Work item:
Given the records below, pull every line with the word "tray" into the answer.

Start of Block

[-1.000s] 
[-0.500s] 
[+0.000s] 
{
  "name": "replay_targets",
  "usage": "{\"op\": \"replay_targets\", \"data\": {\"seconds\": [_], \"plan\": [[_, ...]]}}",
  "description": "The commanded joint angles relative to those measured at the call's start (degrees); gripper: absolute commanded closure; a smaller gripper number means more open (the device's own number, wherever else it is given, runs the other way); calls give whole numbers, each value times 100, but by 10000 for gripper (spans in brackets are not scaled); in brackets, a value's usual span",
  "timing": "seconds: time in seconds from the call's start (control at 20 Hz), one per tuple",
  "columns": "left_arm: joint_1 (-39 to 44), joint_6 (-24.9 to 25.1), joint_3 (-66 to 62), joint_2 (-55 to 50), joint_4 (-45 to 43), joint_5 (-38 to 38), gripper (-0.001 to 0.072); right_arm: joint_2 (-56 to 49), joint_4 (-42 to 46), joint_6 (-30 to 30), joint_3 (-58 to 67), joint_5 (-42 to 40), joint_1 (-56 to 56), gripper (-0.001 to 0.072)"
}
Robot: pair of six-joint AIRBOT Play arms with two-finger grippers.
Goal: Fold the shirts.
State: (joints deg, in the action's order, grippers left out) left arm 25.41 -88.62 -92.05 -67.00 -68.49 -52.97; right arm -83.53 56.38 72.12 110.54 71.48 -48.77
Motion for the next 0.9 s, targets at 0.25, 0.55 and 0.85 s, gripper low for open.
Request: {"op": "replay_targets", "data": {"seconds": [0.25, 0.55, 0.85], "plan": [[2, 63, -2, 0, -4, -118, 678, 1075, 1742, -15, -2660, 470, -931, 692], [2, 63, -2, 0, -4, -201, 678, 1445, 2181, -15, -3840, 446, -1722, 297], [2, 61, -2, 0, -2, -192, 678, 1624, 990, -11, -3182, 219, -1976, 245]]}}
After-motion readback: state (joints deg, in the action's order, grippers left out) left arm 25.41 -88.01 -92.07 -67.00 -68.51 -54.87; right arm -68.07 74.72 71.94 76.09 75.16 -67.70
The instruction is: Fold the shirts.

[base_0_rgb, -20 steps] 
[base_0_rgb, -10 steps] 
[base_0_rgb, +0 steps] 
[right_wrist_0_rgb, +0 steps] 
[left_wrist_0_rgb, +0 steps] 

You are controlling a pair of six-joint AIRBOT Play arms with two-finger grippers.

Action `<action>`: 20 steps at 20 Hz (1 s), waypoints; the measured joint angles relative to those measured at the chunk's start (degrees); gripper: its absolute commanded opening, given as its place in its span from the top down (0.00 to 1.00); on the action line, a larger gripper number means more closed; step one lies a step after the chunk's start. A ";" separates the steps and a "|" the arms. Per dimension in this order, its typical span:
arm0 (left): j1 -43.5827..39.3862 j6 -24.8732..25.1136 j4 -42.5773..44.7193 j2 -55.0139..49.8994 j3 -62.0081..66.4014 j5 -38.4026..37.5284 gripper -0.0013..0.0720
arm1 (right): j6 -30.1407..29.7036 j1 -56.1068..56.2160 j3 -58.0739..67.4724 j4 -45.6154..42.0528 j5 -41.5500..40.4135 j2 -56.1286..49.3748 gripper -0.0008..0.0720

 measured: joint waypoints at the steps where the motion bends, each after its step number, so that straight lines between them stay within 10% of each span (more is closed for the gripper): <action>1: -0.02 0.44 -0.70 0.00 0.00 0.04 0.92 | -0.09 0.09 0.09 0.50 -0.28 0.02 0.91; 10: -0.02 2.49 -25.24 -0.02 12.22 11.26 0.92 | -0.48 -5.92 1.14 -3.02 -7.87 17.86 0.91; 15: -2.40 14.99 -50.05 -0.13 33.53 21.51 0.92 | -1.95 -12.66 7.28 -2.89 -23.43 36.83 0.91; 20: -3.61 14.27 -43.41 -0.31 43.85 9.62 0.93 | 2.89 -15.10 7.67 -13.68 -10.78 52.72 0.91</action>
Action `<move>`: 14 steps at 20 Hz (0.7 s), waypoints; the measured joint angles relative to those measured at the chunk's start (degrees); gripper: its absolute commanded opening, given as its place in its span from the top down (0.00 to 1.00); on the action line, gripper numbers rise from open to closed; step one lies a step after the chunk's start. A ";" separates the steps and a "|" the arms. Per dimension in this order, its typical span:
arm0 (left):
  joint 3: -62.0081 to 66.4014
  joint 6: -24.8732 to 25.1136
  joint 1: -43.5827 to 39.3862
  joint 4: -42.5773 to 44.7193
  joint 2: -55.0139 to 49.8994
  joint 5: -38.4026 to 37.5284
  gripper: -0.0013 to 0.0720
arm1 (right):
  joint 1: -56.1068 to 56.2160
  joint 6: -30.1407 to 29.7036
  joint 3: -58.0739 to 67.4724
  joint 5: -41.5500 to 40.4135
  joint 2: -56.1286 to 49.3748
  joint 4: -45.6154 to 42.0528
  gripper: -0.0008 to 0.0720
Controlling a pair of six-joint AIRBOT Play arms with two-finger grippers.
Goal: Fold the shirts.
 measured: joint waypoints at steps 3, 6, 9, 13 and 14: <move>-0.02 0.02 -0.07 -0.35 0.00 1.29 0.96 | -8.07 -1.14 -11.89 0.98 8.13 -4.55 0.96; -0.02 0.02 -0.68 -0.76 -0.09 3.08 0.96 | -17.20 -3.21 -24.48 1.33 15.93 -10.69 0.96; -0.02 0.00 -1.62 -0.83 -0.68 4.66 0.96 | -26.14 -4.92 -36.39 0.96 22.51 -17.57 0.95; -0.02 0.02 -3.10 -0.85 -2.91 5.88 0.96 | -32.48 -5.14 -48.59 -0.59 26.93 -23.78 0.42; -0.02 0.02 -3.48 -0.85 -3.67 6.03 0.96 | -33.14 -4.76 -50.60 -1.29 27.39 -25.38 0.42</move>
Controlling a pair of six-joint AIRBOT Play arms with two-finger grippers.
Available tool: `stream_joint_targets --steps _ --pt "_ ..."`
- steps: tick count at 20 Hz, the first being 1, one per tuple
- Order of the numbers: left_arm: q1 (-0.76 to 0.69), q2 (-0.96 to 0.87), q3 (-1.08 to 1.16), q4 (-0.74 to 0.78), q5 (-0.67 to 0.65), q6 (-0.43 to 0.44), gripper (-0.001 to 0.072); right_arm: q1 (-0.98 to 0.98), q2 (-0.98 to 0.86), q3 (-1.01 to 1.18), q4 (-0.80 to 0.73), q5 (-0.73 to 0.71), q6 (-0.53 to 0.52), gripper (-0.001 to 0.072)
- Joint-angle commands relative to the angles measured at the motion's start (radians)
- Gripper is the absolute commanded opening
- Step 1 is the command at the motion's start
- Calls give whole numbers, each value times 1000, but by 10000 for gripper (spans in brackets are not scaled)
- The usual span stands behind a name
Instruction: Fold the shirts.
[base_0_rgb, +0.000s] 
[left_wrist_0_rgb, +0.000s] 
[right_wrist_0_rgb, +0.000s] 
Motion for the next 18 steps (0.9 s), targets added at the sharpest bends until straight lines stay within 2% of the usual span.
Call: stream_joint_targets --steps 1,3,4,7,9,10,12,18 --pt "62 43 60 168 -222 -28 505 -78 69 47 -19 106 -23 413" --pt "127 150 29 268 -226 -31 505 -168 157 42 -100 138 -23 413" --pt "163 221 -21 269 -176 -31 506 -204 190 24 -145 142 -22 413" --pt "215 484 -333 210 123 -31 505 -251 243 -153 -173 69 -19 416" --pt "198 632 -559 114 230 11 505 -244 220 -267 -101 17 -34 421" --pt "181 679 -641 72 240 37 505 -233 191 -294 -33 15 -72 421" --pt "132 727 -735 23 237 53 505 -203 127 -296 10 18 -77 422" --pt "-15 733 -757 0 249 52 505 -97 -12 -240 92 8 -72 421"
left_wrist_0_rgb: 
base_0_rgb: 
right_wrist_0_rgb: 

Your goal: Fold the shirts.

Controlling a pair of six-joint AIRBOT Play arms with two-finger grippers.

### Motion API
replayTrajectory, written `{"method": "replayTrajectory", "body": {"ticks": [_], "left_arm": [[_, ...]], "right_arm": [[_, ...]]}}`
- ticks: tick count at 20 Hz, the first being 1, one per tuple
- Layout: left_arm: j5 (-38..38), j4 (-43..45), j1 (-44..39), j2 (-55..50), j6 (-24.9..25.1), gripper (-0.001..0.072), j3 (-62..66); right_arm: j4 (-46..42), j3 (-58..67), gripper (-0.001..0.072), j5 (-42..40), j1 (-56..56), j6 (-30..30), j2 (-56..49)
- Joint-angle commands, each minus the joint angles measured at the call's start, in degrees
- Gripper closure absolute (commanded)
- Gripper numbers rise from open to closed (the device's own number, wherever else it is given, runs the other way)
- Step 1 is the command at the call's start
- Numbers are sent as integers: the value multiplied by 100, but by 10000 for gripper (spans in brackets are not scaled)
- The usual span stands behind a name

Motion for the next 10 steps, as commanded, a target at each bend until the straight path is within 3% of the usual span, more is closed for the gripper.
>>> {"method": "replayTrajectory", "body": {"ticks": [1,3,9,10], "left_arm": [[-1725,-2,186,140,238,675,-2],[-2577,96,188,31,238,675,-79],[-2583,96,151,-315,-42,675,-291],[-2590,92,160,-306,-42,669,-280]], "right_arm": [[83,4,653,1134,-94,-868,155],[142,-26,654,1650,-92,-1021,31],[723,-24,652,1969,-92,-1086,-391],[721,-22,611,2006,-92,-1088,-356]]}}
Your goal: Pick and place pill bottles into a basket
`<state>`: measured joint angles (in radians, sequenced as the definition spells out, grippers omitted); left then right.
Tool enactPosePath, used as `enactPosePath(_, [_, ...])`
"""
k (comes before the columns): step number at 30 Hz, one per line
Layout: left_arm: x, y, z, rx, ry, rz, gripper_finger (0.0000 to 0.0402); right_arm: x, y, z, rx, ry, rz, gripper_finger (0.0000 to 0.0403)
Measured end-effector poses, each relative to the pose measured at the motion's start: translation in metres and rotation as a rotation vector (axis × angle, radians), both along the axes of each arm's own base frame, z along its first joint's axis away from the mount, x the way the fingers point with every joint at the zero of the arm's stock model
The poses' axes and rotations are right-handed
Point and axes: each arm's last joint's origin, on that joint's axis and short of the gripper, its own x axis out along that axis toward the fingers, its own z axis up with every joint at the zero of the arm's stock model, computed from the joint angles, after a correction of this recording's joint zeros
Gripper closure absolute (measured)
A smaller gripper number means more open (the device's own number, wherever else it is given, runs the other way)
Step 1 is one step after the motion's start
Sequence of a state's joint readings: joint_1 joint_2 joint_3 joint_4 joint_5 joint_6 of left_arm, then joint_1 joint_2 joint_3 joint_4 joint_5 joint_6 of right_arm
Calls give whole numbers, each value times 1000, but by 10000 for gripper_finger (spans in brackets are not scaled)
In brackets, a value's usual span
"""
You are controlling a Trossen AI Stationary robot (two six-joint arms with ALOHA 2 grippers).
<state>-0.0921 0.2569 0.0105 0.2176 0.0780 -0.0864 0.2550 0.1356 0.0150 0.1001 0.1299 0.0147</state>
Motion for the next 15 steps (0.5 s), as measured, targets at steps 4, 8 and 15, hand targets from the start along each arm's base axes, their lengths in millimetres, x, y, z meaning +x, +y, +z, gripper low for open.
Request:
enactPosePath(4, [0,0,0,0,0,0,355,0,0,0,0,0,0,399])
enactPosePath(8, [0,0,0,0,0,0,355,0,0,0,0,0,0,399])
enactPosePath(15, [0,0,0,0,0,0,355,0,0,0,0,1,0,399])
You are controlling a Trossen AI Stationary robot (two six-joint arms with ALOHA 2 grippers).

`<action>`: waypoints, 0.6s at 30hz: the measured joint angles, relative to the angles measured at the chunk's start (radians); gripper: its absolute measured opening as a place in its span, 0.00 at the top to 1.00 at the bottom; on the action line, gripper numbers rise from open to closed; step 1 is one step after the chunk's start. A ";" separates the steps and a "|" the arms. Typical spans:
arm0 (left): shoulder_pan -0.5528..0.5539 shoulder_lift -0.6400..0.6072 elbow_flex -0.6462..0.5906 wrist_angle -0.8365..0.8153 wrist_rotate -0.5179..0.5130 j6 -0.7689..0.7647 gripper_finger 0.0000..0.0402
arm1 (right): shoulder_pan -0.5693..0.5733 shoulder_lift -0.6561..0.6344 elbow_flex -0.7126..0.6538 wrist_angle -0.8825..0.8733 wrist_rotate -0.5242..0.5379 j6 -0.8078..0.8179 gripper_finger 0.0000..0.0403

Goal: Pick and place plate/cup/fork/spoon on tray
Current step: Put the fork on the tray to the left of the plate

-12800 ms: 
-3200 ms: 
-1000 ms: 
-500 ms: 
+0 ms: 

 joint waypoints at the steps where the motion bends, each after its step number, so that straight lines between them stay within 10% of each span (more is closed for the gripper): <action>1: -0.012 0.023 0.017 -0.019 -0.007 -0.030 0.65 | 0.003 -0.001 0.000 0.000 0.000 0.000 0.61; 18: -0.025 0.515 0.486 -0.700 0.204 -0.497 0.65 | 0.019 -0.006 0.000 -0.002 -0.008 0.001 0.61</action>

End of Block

Output below:
Goal: Pick and place plate/cup/fork/spoon on tray
Current step: Put the fork on the tray to the left of the plate

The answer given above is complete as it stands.